== Directions ==
Any picture in the data below gets skipped; print all the rest exactly.
***** Provided entries *****
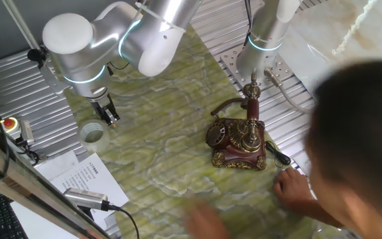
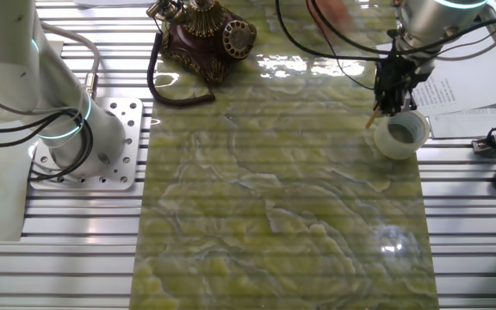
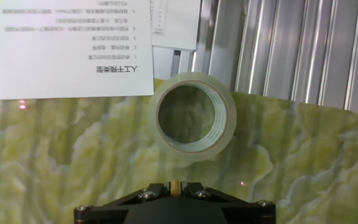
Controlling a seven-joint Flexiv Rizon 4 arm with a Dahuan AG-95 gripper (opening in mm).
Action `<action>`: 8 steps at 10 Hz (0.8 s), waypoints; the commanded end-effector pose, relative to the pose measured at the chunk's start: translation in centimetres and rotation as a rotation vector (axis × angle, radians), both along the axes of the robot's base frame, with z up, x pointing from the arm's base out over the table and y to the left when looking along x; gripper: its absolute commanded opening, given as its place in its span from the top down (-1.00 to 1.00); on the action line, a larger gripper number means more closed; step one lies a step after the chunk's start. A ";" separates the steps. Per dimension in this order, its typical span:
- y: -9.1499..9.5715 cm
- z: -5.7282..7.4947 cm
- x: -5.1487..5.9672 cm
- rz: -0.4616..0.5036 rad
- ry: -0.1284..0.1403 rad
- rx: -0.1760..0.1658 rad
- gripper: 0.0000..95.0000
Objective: Dial a number on an old rotary phone
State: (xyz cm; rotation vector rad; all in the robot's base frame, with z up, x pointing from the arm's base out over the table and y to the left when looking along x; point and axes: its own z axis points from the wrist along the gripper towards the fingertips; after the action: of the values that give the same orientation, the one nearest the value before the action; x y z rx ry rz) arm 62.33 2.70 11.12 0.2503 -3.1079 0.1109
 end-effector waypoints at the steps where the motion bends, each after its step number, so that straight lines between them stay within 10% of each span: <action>1: 0.3 0.7 -0.2 -0.008 0.017 0.038 1.00; 8: 2.8 3.9 -1.2 0.005 0.135 0.102 1.00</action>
State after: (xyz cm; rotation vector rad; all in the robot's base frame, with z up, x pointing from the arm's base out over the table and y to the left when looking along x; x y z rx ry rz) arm 61.08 5.51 15.01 0.2559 -2.9842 -0.0595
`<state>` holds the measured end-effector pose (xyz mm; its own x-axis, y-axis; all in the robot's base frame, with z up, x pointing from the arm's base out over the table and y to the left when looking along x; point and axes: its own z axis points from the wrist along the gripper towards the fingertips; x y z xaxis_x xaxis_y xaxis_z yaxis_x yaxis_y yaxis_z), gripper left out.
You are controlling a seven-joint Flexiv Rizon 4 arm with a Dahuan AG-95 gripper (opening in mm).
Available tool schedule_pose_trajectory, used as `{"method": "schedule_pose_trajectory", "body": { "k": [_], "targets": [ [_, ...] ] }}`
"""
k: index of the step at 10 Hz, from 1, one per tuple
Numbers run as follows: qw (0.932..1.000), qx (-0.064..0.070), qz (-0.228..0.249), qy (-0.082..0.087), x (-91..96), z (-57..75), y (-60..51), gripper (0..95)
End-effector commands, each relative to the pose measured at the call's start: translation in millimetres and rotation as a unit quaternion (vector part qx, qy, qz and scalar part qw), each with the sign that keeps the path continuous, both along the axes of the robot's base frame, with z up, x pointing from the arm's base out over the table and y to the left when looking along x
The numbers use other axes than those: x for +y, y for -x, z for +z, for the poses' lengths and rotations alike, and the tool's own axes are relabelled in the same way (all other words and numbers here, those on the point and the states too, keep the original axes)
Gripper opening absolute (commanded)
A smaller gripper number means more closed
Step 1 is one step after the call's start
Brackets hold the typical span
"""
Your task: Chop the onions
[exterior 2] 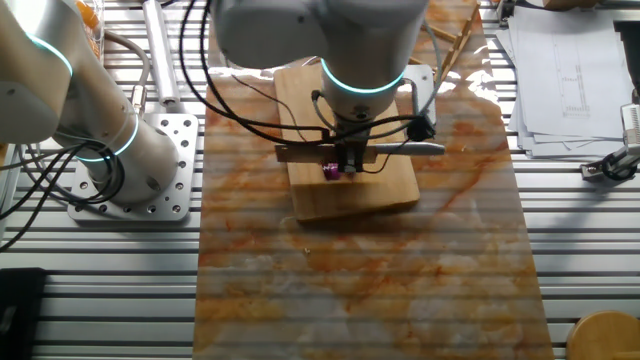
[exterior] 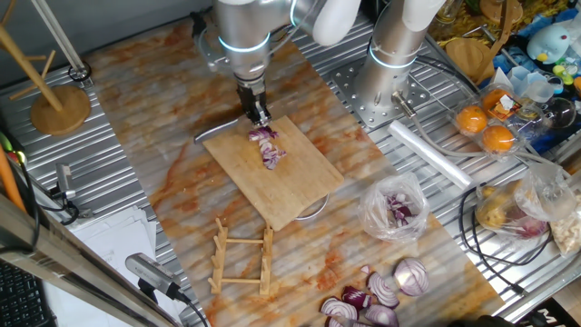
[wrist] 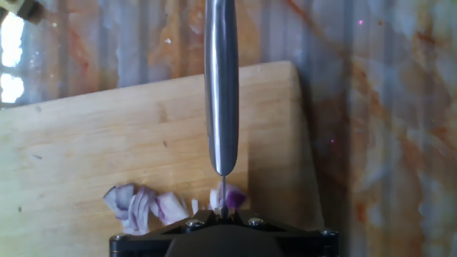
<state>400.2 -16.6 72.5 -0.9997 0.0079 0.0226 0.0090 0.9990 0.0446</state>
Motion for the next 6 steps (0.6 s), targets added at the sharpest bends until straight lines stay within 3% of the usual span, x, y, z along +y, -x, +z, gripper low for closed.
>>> {"method": "schedule_pose_trajectory", "body": {
  "k": [1, 4, 6],
  "targets": [
    [1.0, 0.0, -0.001, -0.003, -0.6, -5.4, -3.4, 0.0],
    [1.0, -0.004, -0.001, -0.007, -1.9, -19.4, -4.7, 0.0],
    [0.9999, -0.012, -0.004, -0.011, -2.0, -35.8, -5.9, 0.0]
  ]
}}
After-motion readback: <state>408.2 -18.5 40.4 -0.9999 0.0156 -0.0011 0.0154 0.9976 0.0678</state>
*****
== Written solution ==
Controlling a seven-joint Flexiv Rizon 4 arm with a Dahuan AG-95 gripper (opening in mm).
Action `<action>`: 8 steps at 10 Hz (0.8 s), waypoints; the commanded end-effector pose, relative to the pose measured at the chunk's start: translation in centimetres and rotation as a rotation vector (axis × angle, radians), both along the axes of the robot's base frame, with z up, x pointing from the arm's base out over the table and y to the left when looking along x; gripper: its absolute commanded opening, given as its place in its span from the top down (-1.00 to 1.00); on the action line, a larger gripper number means more closed; step one lies a step after the chunk's start. A ";" separates the steps. Per dimension in this order, its typical span:
- y: -9.1499..9.5715 cm
- z: -5.7282..7.4947 cm
- x: -5.1487..5.9672 cm
- rz: -0.4616..0.5036 rad
- ry: -0.1284..0.1403 rad
- rx: -0.1760..0.1658 rad
- gripper: 0.0000..95.0000
Objective: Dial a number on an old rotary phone
State: (xyz cm; rotation vector rad; all in the robot's base frame, with z up, x pointing from the arm's base out over the table and y to the left when looking along x; point and axes: its own z axis points from the wrist along the gripper towards the fingertips; after the action: of the values that give the same orientation, the one nearest the value before the action; x y z rx ry rz) arm 62.33 2.70 11.12 0.2503 -3.1079 0.1109
 end-effector waypoints at the steps where the motion bends, each after its step number, so that straight lines between them stay within 10% of each span: <action>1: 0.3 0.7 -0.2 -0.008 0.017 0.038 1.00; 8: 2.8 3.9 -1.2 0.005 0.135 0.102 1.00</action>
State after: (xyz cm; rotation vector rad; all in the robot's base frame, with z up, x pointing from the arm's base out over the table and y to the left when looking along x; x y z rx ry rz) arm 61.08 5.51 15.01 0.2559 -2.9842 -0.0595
`<state>` holds the measured end-effector pose (xyz mm; its own x-axis, y-axis; all in the robot's base frame, with z up, x pointing from the arm's base out over the table and y to the left when looking along x; point and axes: its own z axis points from the wrist along the gripper towards the fingertips; x y z xaxis_x xaxis_y xaxis_z yaxis_x yaxis_y yaxis_z), gripper left out.
You are controlling a seven-joint Flexiv Rizon 4 arm with a Dahuan AG-95 gripper (opening in mm).
Available tool schedule_pose_trajectory, used as `{"method": "schedule_pose_trajectory", "body": { "k": [_], "targets": [ [_, ...] ] }}`
"""
k: index of the step at 10 Hz, from 1, one per tuple
Numbers run as follows: qw (0.932..1.000), qx (-0.064..0.070), qz (-0.228..0.249), qy (-0.082..0.087), x (-91..96), z (-57..75), y (-60..51), gripper (0..95)
End-effector commands, each relative to the pose measured at the call's start: translation in millimetres and rotation as a unit quaternion (vector part qx, qy, qz and scalar part qw), each with the sign that keeps the path continuous, both along the axes of the robot's base frame, with z up, x pointing from the arm's base out over the table and y to the left when looking along x
The numbers use other axes than those: x for +y, y for -x, z for +z, for the poses' lengths and rotations alike, and the tool's own axes are relabelled in the same way (all other words and numbers here, those on the point and the states too, keep the original axes)
Gripper opening absolute (commanded)
A smaller gripper number means more closed
Step 1 is one step after the call's start
Brackets hold the typical span
"""
Your task: Chop the onions
[exterior 2] 
[exterior] 
[wrist] 
<state>400.2 -16.6 72.5 -0.9997 0.0079 0.0226 0.0090 0.9990 0.0446</state>
Motion for the next 6 steps (0.6 s), targets added at the sharpest bends until straight lines stay within 3% of the usual span, x, y, z along +y, -x, +z, gripper low for closed.
>>> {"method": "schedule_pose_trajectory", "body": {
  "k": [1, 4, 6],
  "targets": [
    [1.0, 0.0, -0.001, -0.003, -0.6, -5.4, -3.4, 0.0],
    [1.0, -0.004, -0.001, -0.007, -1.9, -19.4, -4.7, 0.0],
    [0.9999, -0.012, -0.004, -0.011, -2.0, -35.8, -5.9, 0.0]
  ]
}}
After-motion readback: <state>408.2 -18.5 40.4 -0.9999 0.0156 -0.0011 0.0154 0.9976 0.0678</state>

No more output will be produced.